Another thing I didn't realize until I was trying to help my grandma with her Wi-Fi was that Windows 10 removed the Charms bar! I understand people hated it for very good reasons, but for goodness sakes when it came to entry level users it was easy as heck to guide them through things that otherwise require clicking on tiny icons they will probably not understand.
The latest Android update has severely nerfed your ability to turn off Notifications. Instead of having the Notifications panel show you all the apps with a toggle interface, it only shows the apps that have sent you apps recently and probably maxes out (I can't really check).
It's possible that some of the embedded pictures or links on those pages (which are like... old) are triggering those.
Oh also I officially ended my internet-lite days this morning and it's kind of scary how easy it is to get back into 20tabs/second.
I've broken my website quarantine more times than I should, so I think I'll keep at it. I should definitely set a time when I'm free to do whatever, YouTube's recommendations are sometimes too tempting.
One still needs a file with a list of translated text, which is not available in Japanese and that I worked on so I guess it wasn't entirely wasted effort, but still.
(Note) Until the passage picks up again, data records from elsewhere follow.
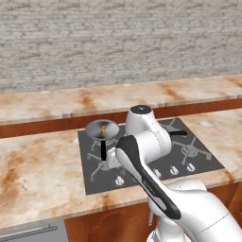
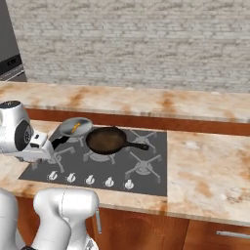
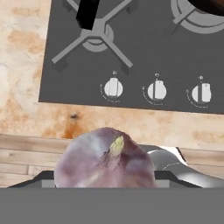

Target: Place both pans onto different burners. Then place the garlic and the shrimp on different pans.

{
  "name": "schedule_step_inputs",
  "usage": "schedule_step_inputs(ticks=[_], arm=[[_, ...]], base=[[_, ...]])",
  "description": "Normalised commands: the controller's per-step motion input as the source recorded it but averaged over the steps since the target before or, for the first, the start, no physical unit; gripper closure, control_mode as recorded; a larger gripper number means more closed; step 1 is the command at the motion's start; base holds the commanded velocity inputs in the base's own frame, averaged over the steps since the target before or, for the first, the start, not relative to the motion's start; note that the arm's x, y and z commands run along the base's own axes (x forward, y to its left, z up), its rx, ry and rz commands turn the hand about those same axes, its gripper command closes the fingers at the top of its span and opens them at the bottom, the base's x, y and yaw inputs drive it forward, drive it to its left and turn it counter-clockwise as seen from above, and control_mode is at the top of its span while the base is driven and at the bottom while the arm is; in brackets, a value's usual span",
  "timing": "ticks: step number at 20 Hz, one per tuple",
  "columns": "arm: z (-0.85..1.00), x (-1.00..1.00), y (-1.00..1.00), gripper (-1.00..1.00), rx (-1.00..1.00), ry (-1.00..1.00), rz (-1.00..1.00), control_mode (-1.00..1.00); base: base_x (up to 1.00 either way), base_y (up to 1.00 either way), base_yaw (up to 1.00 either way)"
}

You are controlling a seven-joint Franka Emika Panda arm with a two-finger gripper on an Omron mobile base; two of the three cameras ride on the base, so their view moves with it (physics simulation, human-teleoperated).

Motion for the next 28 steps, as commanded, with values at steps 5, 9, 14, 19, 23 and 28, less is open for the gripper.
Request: schedule_step_inputs(ticks=[5,9,14,19,23,28], arm=[[0.00,0.00,0.00,1.00,0.00,0.00,0.00,1.00],[0.00,0.28,-0.27,1.00,0.01,0.00,-0.01,-1.00],[0.00,0.70,-0.47,1.00,0.04,0.00,-0.02,-1.00],[0.00,0.73,-0.33,1.00,0.01,0.04,-0.01,-1.00],[0.00,0.67,-0.32,1.00,0.01,0.06,0.00,-1.00],[0.00,0.78,-0.21,1.00,0.00,0.08,-0.01,-1.00]], base=[[0.47,-0.80,0.00],[0.24,-0.35,0.00],[0.00,0.00,0.00],[0.00,0.00,0.00],[0.00,0.00,0.00],[0.00,0.00,0.00]])
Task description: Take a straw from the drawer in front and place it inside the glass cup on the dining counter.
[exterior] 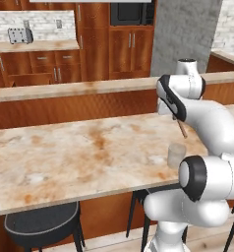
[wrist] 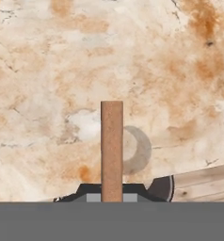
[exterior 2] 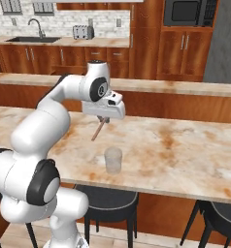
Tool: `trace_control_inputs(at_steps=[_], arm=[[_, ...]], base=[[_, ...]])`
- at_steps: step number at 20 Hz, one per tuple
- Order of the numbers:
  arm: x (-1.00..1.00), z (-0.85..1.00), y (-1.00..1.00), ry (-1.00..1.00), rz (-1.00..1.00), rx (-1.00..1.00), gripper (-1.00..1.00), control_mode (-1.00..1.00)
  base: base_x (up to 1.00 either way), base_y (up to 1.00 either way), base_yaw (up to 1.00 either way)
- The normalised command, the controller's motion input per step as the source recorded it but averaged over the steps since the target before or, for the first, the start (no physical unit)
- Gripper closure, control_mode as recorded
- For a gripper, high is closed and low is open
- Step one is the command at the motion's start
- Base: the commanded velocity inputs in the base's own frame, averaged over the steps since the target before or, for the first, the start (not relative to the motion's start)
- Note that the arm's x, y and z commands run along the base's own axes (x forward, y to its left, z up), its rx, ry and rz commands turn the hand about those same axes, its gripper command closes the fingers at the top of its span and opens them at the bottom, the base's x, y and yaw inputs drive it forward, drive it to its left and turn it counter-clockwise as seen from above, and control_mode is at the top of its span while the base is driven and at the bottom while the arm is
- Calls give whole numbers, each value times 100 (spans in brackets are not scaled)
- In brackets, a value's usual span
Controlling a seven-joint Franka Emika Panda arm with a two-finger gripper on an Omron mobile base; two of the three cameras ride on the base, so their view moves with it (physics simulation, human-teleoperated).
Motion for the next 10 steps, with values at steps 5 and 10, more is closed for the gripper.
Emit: trace_control_inputs(at_steps=[5, 10], arm=[[0, 2, -26, -14, 3, 0, 100, -100], [0, 0, -25, -12, 3, 0, 100, -100]], base=[[0, 0, 0], [0, 0, 0]])
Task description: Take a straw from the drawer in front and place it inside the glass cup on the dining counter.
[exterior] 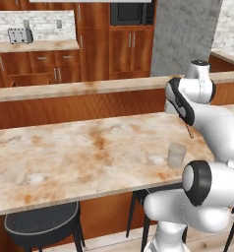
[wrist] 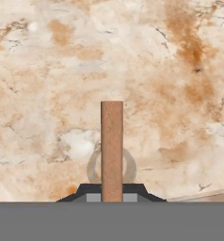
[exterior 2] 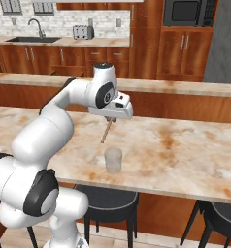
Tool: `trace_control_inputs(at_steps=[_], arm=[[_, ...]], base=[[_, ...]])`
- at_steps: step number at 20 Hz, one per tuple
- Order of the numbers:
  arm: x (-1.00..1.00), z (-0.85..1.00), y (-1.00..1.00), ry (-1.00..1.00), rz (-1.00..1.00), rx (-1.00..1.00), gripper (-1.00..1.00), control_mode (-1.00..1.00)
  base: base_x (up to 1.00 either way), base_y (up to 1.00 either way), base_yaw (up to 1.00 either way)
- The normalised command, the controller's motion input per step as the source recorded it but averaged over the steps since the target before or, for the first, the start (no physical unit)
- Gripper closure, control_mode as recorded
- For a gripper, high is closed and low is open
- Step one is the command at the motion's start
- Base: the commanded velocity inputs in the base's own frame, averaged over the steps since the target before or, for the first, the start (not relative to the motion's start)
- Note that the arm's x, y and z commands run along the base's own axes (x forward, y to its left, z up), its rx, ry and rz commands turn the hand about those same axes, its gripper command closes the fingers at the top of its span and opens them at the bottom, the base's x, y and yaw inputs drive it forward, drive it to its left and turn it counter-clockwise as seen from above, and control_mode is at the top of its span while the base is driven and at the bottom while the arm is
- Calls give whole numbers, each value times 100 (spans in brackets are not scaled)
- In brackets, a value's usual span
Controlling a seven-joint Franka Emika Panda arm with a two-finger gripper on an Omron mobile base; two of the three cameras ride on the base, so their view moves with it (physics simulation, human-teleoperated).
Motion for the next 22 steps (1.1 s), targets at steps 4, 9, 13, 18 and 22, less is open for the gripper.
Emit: trace_control_inputs(at_steps=[4, 9, 13, 18, 22], arm=[[1, 0, -18, -9, 4, 0, 100, -100], [7, 0, -10, -7, 4, 0, 100, -100], [12, 0, -1, -7, 2, 0, 100, -100], [17, 0, 0, -10, 1, 0, 100, -100], [9, 0, 0, -15, 0, 0, 100, -100]], base=[[0, 0, 0], [0, 0, 0], [0, 0, 0], [0, 0, 0], [0, 0, 0]])
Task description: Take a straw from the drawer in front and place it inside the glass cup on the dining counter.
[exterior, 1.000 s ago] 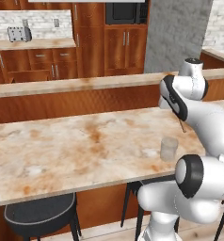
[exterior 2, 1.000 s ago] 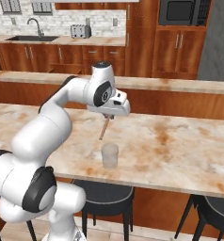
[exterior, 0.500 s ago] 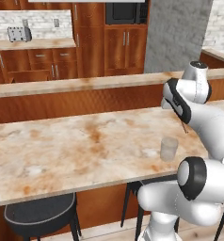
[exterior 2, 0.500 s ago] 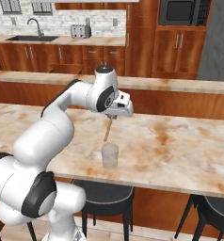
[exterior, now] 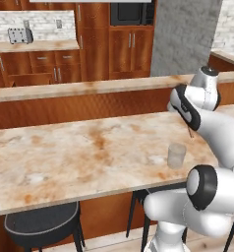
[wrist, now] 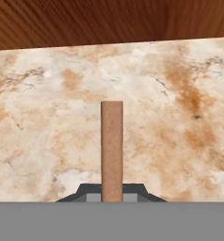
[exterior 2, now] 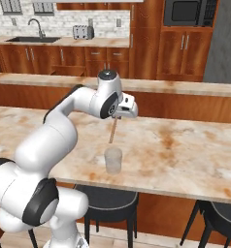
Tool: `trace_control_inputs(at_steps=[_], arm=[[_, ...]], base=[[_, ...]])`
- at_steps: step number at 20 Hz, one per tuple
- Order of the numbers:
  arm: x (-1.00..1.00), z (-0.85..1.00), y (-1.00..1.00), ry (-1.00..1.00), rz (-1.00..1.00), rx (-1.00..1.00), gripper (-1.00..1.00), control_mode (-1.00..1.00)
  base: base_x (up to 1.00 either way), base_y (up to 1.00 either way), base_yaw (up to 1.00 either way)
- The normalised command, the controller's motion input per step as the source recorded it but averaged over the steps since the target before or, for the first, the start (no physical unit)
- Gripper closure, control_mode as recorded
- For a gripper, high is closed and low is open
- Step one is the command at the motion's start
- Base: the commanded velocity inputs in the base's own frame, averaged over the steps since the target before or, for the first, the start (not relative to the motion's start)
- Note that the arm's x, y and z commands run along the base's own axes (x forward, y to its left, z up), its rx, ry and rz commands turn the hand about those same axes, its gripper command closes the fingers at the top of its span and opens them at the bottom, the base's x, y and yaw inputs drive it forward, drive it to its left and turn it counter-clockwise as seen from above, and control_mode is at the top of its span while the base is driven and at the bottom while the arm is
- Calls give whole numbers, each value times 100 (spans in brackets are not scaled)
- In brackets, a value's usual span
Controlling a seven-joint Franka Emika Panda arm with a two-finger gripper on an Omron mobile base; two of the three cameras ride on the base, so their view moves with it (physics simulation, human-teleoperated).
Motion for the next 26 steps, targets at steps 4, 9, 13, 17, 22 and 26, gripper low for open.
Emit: trace_control_inputs(at_steps=[4, 9, 13, 17, 22, 26], arm=[[8, 0, 0, -15, 0, 0, 100, -100], [8, 0, 0, -14, 0, 0, 100, -100], [13, 0, 0, -17, 0, 0, 100, -100], [12, 0, 0, -18, 0, 0, 100, -100], [8, 0, 0, -17, 0, 0, 100, -100], [1, 0, 0, -14, 0, 0, 100, -100]], base=[[0, 0, 0], [0, 0, 0], [0, 0, 0], [0, 0, 0], [0, 0, 0], [0, 0, 0]])
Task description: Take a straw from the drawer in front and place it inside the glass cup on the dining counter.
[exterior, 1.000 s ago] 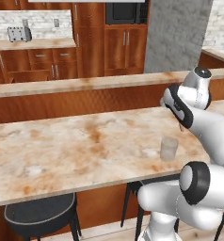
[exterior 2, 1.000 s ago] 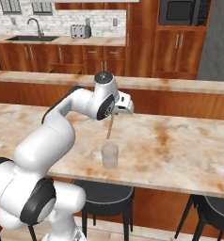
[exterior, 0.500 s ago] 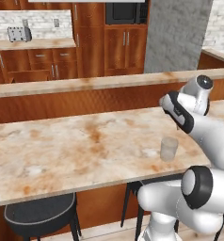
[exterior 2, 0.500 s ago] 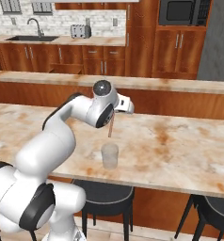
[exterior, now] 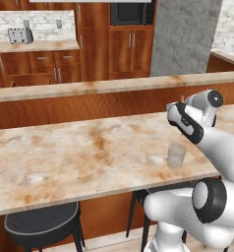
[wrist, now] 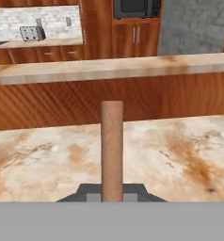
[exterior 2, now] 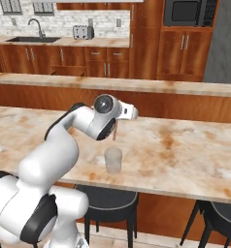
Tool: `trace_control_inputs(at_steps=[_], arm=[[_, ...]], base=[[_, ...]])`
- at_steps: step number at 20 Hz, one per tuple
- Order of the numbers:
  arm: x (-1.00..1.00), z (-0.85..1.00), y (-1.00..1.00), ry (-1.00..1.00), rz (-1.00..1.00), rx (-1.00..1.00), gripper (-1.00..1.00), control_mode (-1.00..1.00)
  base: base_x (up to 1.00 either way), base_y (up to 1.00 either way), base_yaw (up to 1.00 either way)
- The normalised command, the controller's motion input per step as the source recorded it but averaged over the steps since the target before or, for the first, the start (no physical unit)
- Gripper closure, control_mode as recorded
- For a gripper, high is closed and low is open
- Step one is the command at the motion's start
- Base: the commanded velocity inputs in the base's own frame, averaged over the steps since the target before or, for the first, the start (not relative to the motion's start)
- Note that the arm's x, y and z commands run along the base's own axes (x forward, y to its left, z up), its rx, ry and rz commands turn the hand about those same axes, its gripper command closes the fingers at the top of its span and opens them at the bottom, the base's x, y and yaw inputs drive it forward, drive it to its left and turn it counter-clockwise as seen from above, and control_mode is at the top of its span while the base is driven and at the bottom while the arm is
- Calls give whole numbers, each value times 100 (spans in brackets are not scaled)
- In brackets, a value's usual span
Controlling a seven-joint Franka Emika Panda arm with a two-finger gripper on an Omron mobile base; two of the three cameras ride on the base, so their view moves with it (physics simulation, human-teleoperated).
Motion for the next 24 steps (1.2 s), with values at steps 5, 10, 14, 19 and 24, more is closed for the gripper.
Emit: trace_control_inputs(at_steps=[5, 10, 14, 19, 24], arm=[[0, 0, 0, -11, 0, 0, 100, -100], [0, 0, 0, -11, 0, 0, 100, -100], [0, 0, 0, -13, 0, 0, 100, -100], [0, 0, 0, -11, 0, 0, 100, -100], [0, 0, 0, -5, 0, 0, 100, -100]], base=[[0, 0, 0], [0, 0, 0], [0, 0, 0], [0, 0, 0], [0, 0, 0]])
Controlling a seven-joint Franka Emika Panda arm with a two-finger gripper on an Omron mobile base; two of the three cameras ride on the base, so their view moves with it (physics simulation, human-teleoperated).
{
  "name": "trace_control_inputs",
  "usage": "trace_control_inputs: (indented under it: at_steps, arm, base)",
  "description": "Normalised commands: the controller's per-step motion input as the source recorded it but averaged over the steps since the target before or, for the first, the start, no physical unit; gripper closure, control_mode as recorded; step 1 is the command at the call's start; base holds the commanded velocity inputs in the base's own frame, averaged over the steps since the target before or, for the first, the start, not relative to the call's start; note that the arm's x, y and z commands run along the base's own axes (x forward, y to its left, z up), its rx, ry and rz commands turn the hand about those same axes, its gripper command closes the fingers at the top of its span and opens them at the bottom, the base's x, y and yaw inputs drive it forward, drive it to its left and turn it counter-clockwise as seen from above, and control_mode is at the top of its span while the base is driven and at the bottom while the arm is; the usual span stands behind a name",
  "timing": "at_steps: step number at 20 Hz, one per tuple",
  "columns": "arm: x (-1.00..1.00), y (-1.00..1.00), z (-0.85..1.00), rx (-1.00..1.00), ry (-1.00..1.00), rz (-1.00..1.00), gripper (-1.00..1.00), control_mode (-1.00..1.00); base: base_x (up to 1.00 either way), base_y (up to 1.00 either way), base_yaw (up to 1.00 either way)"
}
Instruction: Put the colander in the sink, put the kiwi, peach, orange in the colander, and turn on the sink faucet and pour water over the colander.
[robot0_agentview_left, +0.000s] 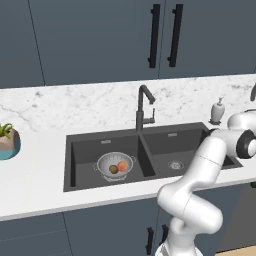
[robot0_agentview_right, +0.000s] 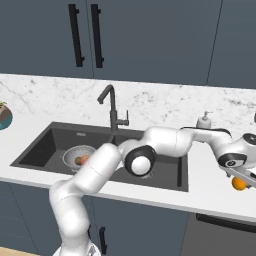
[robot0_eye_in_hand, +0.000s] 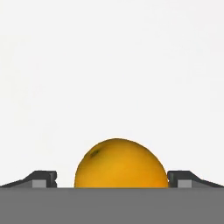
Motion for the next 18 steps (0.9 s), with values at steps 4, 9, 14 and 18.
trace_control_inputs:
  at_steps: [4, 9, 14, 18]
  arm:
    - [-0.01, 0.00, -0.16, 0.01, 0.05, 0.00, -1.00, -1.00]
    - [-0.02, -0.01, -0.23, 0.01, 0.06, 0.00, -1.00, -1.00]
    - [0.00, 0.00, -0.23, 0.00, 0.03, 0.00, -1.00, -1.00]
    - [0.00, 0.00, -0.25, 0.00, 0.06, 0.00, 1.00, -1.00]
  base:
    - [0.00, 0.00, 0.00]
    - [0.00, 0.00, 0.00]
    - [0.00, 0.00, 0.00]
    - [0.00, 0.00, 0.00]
Also no flavor texts.
Also yesterday for some reason I was downloading some stuff at over 6 MB/s (vs. the ~1.25 MB/s I'm supposed to have), never thought I'd see that number.
Anyhows, there was this huge explosion nearby, it was in a building several blocks away but was still felt at home. Apparently an elderly couple had left a gas stove open, the entire appartment exploded. Unfortunately both of them died. We had a blackout for almost 11 hours, although nearby areas still had service, power just came back and so I just found out how bad it was.
Glad you're all right at least.
And good to know you two are doing fine, vandro and vandro's girlfriend.
I recently realized that Python 3 is preinstalled on old-but-repurposed Linux Mint machine, and today I figured out how to save and run .py files on it. Apparently the built-in text editor, xed, already does Python-based format highlighting.
Also, what Glenn said. (Not counting the issue of Python.)
Spam Bots should really know better.